**Task to complete**
Your job is to set down the stretch of entries that opens with the line containing "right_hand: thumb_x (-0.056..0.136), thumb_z" and closes with the line containing "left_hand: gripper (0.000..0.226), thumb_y". Keep both end lines, copy each exactly, and add nothing.

::: Data for processing :::

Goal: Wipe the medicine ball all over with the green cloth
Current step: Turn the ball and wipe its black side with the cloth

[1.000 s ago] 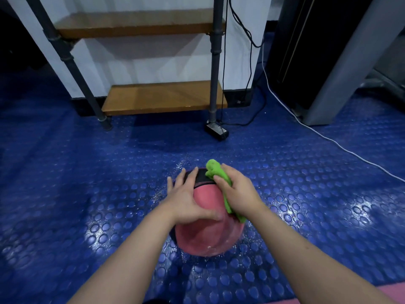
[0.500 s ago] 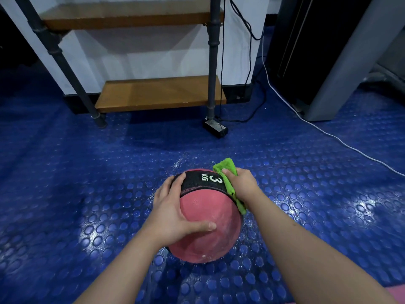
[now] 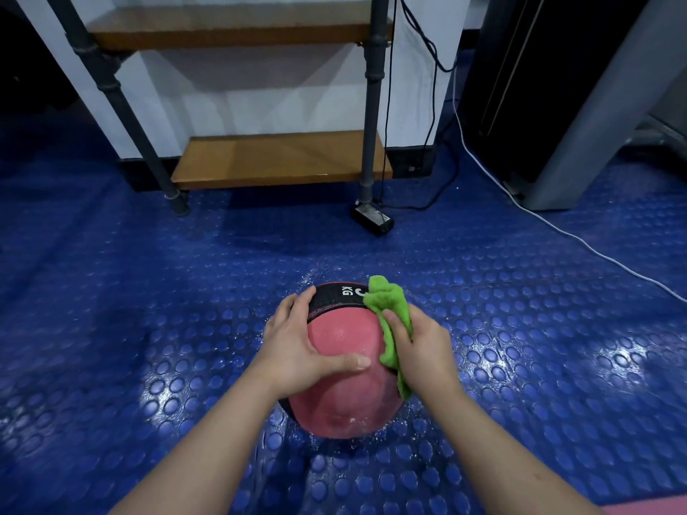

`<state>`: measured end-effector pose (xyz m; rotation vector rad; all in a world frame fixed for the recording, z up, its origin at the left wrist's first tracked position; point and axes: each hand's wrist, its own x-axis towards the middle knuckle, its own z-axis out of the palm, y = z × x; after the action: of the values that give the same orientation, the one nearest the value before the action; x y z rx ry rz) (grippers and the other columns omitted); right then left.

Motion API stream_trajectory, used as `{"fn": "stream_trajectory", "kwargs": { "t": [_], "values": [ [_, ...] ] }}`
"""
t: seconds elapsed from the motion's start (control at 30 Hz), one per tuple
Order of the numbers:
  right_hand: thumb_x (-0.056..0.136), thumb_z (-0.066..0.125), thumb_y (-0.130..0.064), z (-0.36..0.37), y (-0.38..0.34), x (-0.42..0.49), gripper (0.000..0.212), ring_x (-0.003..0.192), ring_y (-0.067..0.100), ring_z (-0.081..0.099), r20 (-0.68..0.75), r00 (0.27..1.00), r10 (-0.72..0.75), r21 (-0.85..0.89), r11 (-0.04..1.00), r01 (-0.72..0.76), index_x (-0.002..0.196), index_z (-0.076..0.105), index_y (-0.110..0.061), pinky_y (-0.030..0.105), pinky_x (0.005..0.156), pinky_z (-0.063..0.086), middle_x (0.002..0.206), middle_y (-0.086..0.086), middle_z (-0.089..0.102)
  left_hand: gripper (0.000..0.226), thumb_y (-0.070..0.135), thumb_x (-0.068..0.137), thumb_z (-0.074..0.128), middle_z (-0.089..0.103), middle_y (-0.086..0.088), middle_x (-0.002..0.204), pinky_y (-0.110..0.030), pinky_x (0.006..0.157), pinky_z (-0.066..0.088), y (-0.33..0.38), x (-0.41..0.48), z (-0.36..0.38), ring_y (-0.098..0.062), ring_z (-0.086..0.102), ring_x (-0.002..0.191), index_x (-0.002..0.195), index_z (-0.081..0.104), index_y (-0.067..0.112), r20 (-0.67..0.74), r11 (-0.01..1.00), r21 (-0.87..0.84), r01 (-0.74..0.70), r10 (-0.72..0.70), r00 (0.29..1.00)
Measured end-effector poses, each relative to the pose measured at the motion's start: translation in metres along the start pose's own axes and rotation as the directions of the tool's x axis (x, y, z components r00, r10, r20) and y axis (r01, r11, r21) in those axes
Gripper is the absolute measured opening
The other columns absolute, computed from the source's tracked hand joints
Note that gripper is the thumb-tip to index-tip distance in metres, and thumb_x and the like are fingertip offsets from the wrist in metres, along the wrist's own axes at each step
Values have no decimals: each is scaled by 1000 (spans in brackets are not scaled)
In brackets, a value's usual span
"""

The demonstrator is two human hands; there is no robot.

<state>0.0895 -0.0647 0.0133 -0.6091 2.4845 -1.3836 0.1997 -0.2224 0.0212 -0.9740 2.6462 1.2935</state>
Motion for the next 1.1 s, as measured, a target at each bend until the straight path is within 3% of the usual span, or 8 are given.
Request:
{"fn": "stream_trajectory", "kwargs": {
  "t": [0.13,0.37,0.43,0.5,0.57,0.63,0.93,1.1],
  "values": [
    [98,49,-36,-2,12,25,26,67,10,51,8,989,149,-48,988,-148,82,59,-18,12,52,32,68,-8,57,152,94,21,66,8,11,161,-52,119,24,3,2,2,-23,12,149,153,10,43,-3,1000,1,-8,8,1000],
    [99,47,-40,6,58,51,42,85,31,58,122,913,389,-143,917,-372,89,63,-3,35,72,43,86,12,64,146,89,25,75,14,18,155,-46,118,28,-12,-1,-5,-13,21,144,151,15,46,-10,993,-106,-44,43,999],
    [96,50,-42,10,77,50,42,90,34,65,202,851,484,12,868,-497,92,66,-3,47,83,53,92,20,70,143,88,27,76,15,17,156,-44,119,27,-26,-4,-8,-9,22,143,151,16,47,-12,990,-135,-51,49,999],
    [98,47,-41,14,81,39,40,94,33,68,316,759,569,337,681,-650,104,65,-5,52,86,54,99,22,71,130,86,32,78,25,16,154,-40,117,31,-46,-6,-13,-6,31,141,147,25,51,-16,961,-271,-48,46,999],
    [101,41,-41,22,76,26,41,97,32,68,404,703,585,541,467,-699,112,63,-8,45,83,55,104,20,71,116,78,35,83,44,15,146,-35,108,43,-62,-11,-15,-7,47,132,139,37,54,-21,842,-538,31,-50,999],
    [101,39,-42,34,70,19,43,99,32,68,437,703,560,598,403,-693,113,63,-8,43,83,54,105,18,71,108,69,35,87,58,17,133,-36,98,49,-67,-15,-12,-10,56,124,133,46,50,13,658,-743,118,-163,987],
    [100,47,-35,15,49,22,28,91,32,69,203,815,543,540,632,-556,102,67,-15,50,87,54,95,13,73,78,65,53,84,71,9,116,-50,88,56,-47,-18,17,-21,68,108,123,58,42,103,447,-868,217,-266,958],
    [99,49,-32,-9,53,26,27,81,27,66,82,843,532,539,688,-487,92,66,-12,45,83,53,88,11,71,94,72,43,81,69,4,124,-50,91,55,-41,-12,41,-23,67,111,128,56,41,184,375,-887,268,-245,952]
  ]
}}
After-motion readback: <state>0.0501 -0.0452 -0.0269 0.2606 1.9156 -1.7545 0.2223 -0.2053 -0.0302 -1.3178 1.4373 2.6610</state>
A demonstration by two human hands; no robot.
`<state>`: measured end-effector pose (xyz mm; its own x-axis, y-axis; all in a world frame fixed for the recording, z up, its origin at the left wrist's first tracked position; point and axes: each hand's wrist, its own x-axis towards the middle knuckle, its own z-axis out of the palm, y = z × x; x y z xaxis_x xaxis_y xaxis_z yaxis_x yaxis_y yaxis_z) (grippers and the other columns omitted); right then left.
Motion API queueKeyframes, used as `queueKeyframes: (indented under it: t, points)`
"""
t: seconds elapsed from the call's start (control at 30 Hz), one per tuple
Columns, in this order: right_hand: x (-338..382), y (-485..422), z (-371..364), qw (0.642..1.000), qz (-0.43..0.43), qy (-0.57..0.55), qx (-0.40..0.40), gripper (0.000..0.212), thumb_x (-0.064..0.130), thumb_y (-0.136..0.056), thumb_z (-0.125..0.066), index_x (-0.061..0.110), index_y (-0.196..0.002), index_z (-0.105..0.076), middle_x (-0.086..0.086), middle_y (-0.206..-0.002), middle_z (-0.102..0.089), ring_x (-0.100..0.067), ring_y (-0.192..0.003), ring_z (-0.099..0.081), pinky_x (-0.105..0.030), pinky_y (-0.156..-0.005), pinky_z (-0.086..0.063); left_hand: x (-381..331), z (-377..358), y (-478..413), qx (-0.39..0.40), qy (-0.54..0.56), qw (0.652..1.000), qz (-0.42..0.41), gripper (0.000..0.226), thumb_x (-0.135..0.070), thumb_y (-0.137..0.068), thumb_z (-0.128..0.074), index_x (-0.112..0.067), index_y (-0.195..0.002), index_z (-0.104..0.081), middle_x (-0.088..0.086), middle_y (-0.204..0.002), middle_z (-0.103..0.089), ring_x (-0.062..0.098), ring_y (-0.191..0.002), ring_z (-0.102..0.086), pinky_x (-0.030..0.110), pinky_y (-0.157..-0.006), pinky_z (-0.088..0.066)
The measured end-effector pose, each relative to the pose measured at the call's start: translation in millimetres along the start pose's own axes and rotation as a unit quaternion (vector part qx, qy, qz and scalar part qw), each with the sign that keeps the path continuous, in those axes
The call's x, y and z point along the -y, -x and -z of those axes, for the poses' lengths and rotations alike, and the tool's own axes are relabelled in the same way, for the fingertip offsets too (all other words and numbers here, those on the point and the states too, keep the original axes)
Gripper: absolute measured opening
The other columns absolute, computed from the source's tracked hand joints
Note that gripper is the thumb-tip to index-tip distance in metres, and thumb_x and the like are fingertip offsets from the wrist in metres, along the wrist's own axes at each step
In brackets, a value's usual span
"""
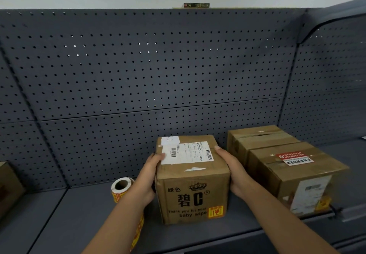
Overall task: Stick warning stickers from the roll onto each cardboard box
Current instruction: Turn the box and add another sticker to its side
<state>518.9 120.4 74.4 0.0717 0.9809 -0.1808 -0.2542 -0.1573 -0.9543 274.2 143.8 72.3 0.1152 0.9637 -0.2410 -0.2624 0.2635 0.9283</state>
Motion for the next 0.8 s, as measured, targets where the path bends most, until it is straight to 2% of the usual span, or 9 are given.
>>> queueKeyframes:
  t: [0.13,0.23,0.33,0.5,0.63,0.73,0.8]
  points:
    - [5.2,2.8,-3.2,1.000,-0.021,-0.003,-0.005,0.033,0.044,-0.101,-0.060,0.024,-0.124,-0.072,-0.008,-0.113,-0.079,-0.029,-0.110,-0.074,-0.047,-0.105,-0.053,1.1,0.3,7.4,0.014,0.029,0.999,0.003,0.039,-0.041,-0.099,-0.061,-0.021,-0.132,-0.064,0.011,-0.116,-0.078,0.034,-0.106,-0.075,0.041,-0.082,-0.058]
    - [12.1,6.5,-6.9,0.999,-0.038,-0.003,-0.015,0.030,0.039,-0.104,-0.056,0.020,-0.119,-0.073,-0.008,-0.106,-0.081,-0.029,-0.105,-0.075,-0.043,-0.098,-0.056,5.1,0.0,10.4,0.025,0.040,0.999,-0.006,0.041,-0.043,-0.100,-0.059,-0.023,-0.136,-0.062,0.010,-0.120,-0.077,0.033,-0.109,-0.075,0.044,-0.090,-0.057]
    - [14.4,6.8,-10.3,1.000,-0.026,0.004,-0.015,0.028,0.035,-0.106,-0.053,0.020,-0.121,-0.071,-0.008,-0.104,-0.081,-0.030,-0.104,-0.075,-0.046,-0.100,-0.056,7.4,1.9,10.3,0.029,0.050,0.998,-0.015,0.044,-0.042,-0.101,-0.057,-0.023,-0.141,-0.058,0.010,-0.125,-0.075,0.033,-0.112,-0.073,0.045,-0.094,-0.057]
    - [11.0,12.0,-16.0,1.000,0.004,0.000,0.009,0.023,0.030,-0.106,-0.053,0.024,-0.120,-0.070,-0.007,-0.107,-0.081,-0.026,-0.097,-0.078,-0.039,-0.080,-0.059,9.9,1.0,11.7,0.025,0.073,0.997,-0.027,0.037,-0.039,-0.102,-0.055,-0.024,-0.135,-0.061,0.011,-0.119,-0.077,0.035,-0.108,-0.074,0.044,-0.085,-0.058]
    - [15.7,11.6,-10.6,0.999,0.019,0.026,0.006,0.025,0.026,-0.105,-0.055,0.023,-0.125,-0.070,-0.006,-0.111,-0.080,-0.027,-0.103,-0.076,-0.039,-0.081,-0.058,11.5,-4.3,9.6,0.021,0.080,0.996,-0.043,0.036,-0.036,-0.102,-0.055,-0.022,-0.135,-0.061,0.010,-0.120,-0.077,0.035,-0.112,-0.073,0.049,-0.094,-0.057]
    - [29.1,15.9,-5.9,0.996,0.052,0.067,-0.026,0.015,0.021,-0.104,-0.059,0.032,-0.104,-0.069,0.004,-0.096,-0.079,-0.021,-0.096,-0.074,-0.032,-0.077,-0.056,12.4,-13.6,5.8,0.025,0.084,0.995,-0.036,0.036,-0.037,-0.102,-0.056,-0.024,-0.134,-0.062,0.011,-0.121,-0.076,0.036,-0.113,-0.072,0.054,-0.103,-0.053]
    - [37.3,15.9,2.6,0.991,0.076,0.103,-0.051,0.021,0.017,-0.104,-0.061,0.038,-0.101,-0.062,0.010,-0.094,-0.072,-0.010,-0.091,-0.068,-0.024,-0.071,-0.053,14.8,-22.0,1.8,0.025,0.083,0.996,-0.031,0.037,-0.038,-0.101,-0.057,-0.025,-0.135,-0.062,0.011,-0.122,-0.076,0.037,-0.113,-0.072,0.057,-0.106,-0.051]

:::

**Written answer**
  right_hand: thumb_x (-0.056..0.136), thumb_z (-0.066..0.125), thumb_y (-0.130..0.064), z (-0.36..0.37), y (-0.38..0.34), x (-0.42..0.49), gripper (0.000..0.212), ring_x (-0.003..0.192), ring_y (-0.067..0.100), ring_z (-0.081..0.099), r20 (-0.68..0.75), r00 (0.27..1.00), r10 (-0.72..0.75), r21 (-0.85..0.89), r11 (-0.04..1.00), r01 (-0.72..0.76), index_x (-0.002..0.196), index_z (-0.076..0.105), index_y (-0.110..0.061), pinky_y (-0.030..0.105), pinky_x (0.005..0.156), pinky_z (-0.063..0.086), middle_x (0.002..0.206), middle_y (-0.086..0.086), middle_z (-0.089..0.102)
  left_hand: gripper (0.000..0.226), thumb_y (-0.070..0.135), thumb_x (-0.068..0.137), thumb_z (-0.074..0.128), middle_z (-0.089..0.103), middle_y (-0.086..0.088), middle_x (-0.002..0.204), pinky_y (-0.110..0.030), pinky_x (0.006..0.157), pinky_z (-0.066..0.088), y (-0.33..0.38), x (-0.41..0.48), z (-0.36..0.38), ring_y (-0.098..0.062), ring_z (-0.086..0.102), ring_x (-0.002..0.191), index_x (-0.002..0.195), index_z (-0.081..0.104), index_y (-0.067..0.112), r20 (-0.67..0.74), r11 (-0.01..1.00), r21 (-0.87..0.84), r01 (-0.74..0.70), r10 (-0.72..0.70), r00 (0.29..1.00)

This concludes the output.